= Winkler vine =

Example of large-vine grape culture

The Winkler Vine was an example of large-vine grape culture. The vine was named after Albert J. Winkler, Chair of the Department of Viticulture and Enology (1935–1957) at University of California, Davis. Planted in 1979, the Winkler vine was a Vitis vinifera cv. Mission, grafted on to a Vitis rupestris St George rootstock. A great deal of research has been carried out on pruning, training and vine size; by researchers such as: Ravaz, Winkler, Shaulis, Koblet, Howell, Carbonneau, Smart & Clingeleffer. Minimal pruning is a pruning/training system adapted from the principles of big-vine theory.

==History==
The Mission grape cultivar was originally brought to South America from Spain by Catholic missionaries and was introduced into California in the 18th century. Historically Mission was the most widely planted cultivar in California, up to the 1850s.

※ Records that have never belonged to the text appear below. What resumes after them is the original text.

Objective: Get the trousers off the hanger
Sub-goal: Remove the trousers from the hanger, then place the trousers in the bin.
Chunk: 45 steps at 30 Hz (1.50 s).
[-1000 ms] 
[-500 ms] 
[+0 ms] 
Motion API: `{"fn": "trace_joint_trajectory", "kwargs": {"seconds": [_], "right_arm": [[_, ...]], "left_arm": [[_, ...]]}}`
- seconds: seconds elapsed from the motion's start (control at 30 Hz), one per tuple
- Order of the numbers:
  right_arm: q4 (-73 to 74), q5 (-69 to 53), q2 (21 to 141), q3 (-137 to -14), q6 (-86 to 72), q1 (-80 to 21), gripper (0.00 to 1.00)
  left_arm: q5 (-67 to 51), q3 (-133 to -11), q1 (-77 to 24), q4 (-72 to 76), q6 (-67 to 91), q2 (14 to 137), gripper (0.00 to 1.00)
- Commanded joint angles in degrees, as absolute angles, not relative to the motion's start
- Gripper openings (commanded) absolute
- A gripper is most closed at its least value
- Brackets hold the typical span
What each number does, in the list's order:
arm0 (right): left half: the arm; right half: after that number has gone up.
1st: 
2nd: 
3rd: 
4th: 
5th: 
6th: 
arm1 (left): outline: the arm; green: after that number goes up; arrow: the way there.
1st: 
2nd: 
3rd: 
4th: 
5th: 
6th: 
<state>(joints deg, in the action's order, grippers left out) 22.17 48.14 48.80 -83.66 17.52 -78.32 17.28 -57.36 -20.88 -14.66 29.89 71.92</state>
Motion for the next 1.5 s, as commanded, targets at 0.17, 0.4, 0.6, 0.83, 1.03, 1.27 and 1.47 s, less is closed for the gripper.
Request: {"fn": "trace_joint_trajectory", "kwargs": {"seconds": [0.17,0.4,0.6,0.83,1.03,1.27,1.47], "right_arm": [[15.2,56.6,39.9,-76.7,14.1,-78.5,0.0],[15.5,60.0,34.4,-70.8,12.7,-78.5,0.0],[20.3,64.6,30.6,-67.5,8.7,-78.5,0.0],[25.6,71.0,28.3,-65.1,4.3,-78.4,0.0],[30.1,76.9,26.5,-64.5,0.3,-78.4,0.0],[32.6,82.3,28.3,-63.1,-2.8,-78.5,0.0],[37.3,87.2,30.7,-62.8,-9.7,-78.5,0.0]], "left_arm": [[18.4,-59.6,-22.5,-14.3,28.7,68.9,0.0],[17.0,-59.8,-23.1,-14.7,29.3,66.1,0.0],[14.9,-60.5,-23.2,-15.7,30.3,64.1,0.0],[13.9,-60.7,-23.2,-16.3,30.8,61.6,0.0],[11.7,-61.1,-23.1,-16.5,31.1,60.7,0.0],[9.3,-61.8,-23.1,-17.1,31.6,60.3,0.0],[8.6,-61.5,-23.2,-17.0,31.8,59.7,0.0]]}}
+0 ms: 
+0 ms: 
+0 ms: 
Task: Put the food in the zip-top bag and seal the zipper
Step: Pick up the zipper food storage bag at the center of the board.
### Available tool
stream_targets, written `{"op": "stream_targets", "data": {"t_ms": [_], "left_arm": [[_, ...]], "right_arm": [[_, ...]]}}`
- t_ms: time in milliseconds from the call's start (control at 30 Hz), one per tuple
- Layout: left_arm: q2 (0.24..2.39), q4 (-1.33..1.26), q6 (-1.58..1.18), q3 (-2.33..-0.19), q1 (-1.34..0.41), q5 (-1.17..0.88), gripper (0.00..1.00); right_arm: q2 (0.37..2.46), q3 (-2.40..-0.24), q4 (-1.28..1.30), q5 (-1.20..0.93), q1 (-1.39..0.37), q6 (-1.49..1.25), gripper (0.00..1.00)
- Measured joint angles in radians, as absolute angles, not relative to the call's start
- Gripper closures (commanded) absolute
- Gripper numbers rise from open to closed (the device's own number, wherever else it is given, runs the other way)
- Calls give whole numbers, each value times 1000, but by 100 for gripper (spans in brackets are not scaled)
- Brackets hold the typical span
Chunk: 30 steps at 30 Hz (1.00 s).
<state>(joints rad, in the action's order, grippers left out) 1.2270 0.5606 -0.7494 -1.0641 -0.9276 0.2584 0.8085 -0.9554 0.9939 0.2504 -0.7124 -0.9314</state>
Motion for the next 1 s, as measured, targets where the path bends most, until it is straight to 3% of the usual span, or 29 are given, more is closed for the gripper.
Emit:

The Winkler Vine was trained on a 60x60ft steel arbour, covering 1/12 of an acre and was capable of producing over a tonne of fruit. The Winkler vine was damaged by a tractor 'early in its life' and carried a large canker; eventually the vine became infected with the wood rot, Eutypa, causing its death in spring 2008.

==Big vine viticulture==
The vine was the classic example of big vine culture, where vines are trained and pruned to allow the plant to express its natural vigour; rather than forcing a vine into a restricted trellis system by heavy pruning. Eventually a 'big-vine' will reach its maximum size and yield compensation will result in 'balanced' cropping. Big vine production of grapes is not economically feasible due to the time taken to establish the plant. It does, however, demonstrate the natural ability of a vine to produce fruit in a sustainable manner (yield vs. fruit ripeness vs. carbohydrate storage).